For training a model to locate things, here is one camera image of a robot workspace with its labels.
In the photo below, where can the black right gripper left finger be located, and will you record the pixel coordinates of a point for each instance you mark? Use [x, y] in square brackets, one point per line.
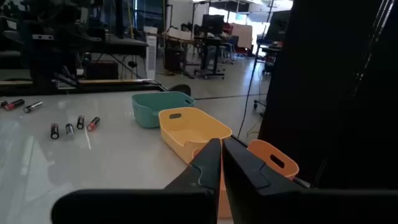
[186, 205]

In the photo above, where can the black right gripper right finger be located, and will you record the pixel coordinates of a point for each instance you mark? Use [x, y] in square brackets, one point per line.
[280, 205]

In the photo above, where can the black copper-top battery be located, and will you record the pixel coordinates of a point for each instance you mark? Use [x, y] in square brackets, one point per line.
[54, 131]
[80, 122]

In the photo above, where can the silver AA battery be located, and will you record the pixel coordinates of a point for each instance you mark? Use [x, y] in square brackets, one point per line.
[33, 106]
[69, 129]

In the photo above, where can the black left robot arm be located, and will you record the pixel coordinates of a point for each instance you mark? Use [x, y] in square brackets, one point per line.
[46, 62]

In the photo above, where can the orange plastic bin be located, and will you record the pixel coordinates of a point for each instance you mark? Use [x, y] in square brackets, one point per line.
[258, 147]

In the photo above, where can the yellow plastic bin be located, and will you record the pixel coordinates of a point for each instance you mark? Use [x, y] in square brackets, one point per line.
[192, 130]

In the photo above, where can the teal plastic bin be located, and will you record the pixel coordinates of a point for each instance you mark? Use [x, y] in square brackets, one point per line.
[149, 115]

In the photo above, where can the thin white strip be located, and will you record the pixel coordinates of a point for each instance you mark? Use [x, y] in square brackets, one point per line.
[88, 138]

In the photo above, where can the white tower heater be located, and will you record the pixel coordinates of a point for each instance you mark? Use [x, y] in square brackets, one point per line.
[151, 57]

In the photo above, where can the black standing desk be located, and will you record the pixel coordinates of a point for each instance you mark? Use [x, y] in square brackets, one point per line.
[210, 53]

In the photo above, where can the dark brown box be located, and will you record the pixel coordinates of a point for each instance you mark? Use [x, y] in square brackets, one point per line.
[102, 70]

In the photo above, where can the black workbench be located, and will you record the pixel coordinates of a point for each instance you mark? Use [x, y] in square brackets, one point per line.
[124, 46]

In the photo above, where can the black computer monitor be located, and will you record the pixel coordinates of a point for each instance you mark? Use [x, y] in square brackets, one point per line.
[213, 24]

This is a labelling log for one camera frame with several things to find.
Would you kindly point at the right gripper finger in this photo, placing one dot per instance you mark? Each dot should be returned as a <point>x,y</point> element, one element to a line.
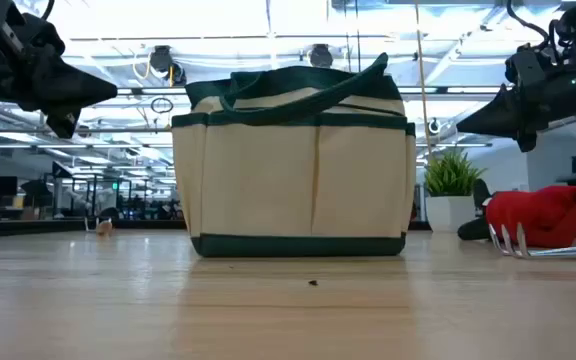
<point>498,115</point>
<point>503,132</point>

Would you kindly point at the black aluminium table frame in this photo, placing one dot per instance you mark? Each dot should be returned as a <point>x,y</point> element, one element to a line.
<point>28,227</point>

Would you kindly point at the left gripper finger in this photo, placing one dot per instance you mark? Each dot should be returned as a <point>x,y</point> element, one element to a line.
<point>73,106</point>
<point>73,80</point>

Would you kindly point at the green plant in white pot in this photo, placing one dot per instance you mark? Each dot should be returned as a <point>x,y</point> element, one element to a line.
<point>450,175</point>

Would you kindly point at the red black gardening gloves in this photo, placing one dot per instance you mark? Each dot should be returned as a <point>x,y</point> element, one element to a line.
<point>543,212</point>

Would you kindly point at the beige green gardening tote bag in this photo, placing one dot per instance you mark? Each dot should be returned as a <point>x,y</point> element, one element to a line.
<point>268,180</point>

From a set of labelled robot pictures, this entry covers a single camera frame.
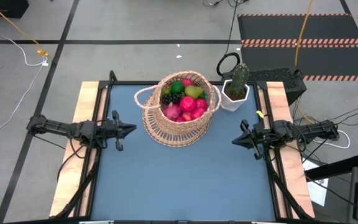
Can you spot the pink dragon fruit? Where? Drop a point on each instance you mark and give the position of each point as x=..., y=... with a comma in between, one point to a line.
x=172, y=112

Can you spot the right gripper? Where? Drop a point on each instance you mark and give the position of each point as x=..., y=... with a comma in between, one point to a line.
x=261, y=135

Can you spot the woven wicker basket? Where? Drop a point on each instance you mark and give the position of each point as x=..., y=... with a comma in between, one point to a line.
x=182, y=132

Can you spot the white paper sheet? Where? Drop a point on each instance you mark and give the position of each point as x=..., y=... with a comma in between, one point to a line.
x=317, y=193

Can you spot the wooden table side board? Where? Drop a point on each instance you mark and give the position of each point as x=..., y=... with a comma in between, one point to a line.
x=84, y=93
x=277, y=96

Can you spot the dark grape bunch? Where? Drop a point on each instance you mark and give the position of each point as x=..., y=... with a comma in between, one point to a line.
x=171, y=99

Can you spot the black table frame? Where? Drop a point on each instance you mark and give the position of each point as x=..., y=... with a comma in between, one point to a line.
x=126, y=83

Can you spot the black desk bar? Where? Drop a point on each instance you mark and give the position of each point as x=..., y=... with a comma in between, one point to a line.
x=337, y=166

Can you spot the white hexagonal plant pot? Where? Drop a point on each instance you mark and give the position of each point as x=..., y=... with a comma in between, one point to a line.
x=232, y=104

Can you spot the orange-red round fruit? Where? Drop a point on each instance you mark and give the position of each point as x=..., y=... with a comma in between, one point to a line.
x=186, y=117

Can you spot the yellow tape tag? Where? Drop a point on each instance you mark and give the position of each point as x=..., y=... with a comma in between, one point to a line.
x=259, y=114

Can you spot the black box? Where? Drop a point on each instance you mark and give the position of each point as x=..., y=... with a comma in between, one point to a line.
x=2, y=7

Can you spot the olive green fruit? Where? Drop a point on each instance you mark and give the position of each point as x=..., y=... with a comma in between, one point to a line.
x=165, y=91

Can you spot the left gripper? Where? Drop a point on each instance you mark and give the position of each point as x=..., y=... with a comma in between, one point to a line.
x=109, y=130

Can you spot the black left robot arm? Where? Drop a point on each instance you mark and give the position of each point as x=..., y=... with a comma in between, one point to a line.
x=57, y=127

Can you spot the black diagonal frame strut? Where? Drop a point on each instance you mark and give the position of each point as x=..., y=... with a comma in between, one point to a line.
x=78, y=189
x=287, y=190

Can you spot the green cactus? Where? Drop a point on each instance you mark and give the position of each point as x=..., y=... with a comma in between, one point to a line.
x=239, y=79

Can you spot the black mount bracket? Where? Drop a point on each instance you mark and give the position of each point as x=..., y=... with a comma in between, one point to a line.
x=113, y=77

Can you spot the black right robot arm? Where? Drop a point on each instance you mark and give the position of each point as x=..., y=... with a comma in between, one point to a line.
x=306, y=132

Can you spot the red plastic apple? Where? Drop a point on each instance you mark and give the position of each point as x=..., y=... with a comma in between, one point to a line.
x=202, y=104
x=187, y=82

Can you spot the black striped floor mat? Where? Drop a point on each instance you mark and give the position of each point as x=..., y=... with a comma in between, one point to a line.
x=322, y=59
x=291, y=28

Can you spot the black perforated computer case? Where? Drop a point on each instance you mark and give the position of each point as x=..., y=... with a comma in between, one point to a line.
x=275, y=74

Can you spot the white plug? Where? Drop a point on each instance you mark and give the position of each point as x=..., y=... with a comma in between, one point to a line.
x=45, y=63

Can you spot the yellow-green pear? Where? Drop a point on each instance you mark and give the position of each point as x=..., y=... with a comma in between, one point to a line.
x=193, y=92

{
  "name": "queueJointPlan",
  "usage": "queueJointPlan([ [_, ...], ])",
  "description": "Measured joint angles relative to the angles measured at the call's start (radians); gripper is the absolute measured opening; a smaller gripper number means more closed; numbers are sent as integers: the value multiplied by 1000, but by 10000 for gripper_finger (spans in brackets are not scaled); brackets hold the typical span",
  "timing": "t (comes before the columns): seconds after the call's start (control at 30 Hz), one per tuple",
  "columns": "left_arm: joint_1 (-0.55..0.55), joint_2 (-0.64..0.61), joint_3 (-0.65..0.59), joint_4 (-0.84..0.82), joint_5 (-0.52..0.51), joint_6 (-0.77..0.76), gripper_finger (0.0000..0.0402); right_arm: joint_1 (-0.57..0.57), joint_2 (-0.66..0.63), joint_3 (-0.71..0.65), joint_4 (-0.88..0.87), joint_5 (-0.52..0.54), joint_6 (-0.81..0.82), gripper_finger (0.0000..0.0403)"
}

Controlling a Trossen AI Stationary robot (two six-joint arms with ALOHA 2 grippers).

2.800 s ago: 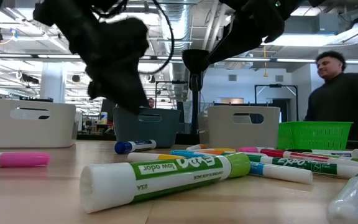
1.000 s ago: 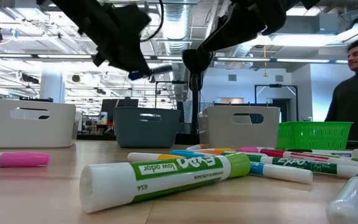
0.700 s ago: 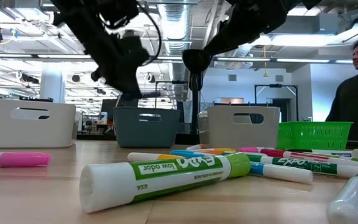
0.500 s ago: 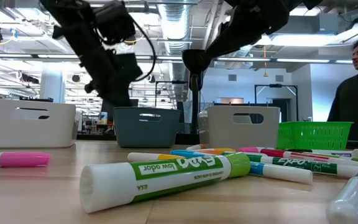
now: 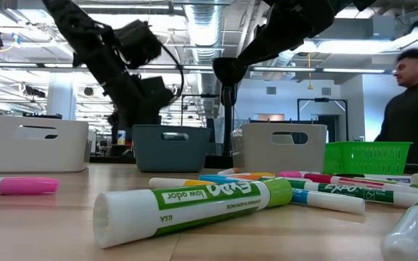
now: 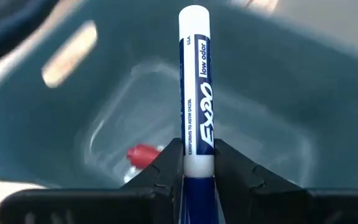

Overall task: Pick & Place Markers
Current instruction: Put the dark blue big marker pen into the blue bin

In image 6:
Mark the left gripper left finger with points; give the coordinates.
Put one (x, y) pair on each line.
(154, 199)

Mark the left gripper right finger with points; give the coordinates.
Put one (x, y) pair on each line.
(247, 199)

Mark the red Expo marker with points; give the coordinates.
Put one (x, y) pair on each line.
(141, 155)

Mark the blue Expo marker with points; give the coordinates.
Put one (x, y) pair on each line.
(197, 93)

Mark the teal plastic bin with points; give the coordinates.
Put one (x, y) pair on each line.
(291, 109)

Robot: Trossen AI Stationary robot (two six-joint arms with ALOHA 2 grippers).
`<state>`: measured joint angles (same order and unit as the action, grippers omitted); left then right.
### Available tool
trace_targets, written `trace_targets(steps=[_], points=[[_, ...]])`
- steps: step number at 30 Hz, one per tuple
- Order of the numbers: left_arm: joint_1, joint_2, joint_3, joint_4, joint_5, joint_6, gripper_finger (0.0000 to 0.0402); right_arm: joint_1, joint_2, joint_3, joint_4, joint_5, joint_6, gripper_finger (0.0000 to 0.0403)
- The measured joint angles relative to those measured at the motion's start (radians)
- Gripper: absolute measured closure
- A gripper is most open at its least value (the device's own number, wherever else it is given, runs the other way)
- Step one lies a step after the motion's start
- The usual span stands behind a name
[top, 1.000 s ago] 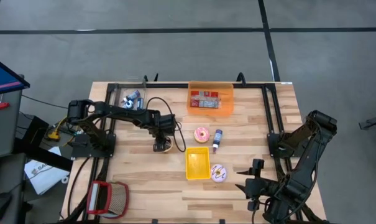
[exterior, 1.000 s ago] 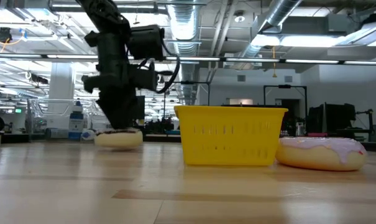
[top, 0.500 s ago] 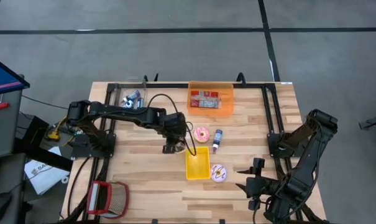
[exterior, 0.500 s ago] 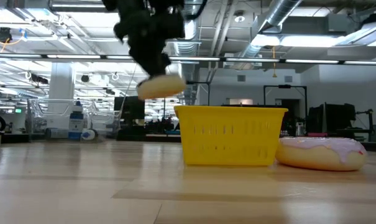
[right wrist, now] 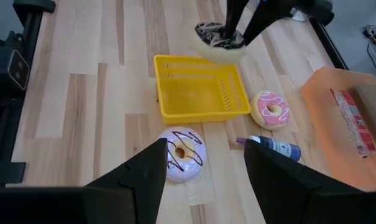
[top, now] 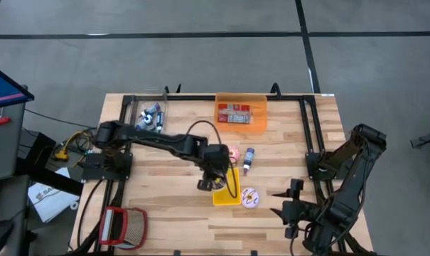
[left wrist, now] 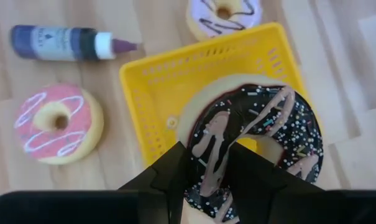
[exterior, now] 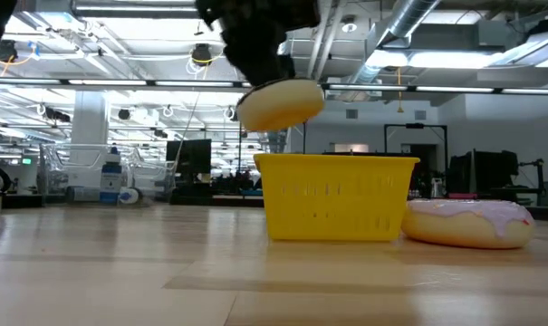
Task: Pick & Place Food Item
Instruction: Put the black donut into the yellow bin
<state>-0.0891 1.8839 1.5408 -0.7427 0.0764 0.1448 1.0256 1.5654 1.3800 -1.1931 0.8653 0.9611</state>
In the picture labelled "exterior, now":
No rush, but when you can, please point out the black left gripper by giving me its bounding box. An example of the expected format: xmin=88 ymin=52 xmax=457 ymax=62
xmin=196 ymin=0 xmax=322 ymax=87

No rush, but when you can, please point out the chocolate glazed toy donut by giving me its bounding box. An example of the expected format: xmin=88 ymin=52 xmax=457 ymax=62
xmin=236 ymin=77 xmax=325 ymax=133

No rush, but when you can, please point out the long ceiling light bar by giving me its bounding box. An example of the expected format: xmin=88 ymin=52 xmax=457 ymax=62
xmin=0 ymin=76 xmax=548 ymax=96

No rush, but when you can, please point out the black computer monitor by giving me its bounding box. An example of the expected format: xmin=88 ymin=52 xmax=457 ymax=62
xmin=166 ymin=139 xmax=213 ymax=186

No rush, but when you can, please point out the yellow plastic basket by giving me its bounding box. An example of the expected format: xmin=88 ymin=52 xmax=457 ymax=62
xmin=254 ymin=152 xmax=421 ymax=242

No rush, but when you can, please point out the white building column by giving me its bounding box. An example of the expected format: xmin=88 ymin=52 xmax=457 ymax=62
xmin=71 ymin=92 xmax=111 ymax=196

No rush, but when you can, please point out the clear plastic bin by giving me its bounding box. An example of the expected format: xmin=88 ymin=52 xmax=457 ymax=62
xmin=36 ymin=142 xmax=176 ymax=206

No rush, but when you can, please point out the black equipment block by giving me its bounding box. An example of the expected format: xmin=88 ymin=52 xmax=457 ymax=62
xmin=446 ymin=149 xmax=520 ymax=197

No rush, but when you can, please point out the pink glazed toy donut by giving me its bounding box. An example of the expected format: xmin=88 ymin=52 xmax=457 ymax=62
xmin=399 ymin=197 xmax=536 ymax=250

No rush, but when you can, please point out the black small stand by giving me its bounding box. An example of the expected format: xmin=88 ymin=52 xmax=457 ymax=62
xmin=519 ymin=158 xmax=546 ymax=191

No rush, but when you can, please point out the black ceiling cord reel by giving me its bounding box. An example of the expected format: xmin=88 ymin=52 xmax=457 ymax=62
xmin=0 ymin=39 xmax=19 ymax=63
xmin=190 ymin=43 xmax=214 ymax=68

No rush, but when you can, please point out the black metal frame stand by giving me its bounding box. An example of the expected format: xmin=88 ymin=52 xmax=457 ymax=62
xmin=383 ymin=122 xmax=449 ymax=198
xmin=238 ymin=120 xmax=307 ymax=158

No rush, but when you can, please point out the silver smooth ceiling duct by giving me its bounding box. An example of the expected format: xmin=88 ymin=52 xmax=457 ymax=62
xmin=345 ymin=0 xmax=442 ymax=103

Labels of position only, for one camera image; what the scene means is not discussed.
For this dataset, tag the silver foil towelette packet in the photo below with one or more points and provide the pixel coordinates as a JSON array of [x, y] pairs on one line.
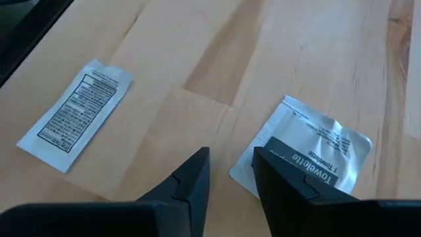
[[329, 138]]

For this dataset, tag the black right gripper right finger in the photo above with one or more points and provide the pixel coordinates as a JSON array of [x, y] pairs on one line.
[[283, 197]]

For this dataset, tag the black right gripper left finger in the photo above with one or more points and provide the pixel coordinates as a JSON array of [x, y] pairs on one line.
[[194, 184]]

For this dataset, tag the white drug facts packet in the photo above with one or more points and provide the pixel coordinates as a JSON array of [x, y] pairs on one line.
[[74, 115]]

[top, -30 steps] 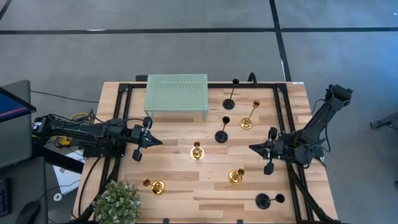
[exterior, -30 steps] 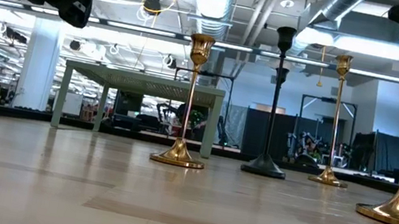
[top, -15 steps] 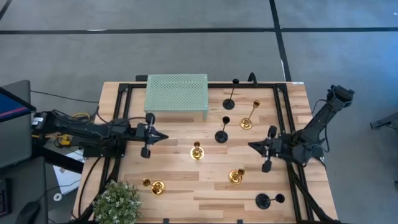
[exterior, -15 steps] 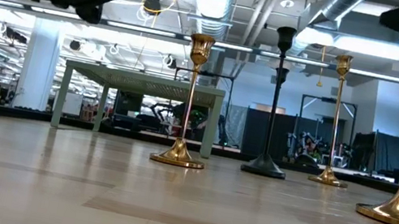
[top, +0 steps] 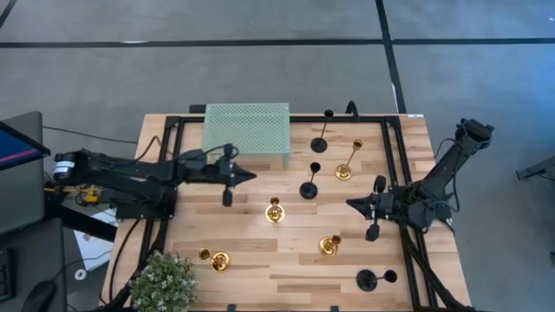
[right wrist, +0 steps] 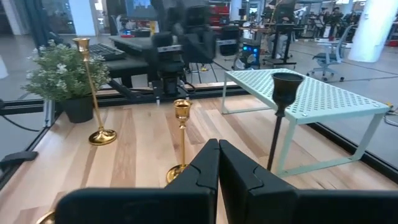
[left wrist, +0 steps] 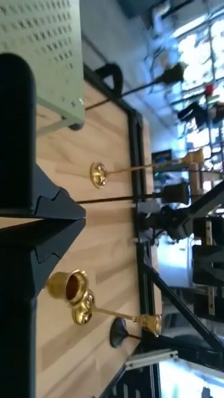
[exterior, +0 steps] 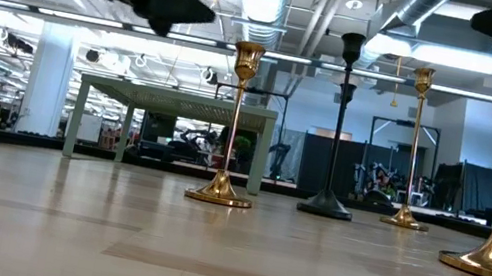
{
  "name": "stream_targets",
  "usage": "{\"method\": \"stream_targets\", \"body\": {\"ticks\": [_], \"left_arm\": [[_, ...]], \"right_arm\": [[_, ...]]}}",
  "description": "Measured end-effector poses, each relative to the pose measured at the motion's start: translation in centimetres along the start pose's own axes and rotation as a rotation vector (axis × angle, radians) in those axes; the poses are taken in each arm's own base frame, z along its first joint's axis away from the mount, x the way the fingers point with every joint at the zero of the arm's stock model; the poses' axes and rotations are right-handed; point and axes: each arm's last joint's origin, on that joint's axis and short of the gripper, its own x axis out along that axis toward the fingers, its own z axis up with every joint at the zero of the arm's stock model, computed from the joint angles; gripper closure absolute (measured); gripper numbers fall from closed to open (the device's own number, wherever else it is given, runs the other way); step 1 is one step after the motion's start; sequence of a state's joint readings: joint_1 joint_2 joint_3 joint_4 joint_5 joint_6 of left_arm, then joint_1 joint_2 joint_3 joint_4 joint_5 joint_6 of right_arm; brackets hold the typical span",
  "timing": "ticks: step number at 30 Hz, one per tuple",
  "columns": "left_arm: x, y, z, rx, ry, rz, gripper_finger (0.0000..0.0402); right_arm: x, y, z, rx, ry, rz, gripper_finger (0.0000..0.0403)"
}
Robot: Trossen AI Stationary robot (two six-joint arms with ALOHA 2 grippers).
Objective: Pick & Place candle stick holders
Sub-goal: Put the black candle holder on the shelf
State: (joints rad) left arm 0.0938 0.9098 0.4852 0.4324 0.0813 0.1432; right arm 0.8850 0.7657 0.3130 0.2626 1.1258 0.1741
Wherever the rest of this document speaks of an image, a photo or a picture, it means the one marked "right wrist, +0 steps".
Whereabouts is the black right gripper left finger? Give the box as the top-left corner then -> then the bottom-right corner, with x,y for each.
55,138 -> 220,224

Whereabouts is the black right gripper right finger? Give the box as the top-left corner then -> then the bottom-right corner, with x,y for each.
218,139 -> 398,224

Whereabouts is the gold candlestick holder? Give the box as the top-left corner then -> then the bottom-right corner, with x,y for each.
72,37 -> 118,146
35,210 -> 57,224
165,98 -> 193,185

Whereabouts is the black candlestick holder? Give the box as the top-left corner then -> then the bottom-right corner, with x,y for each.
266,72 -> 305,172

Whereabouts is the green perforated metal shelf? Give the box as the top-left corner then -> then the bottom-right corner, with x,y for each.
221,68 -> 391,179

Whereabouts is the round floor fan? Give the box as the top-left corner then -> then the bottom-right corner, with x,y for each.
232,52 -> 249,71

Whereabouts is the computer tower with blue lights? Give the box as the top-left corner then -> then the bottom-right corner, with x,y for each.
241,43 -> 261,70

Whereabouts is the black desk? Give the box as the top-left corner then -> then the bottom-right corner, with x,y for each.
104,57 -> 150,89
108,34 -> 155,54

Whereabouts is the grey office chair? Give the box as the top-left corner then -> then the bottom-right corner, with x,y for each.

######

- [WHAT TO PRODUCE]: Go through the entries above and tally each line that has the word "labelled"; reply with the tally and nothing else.

- [REPLY TO THE TASK]: 2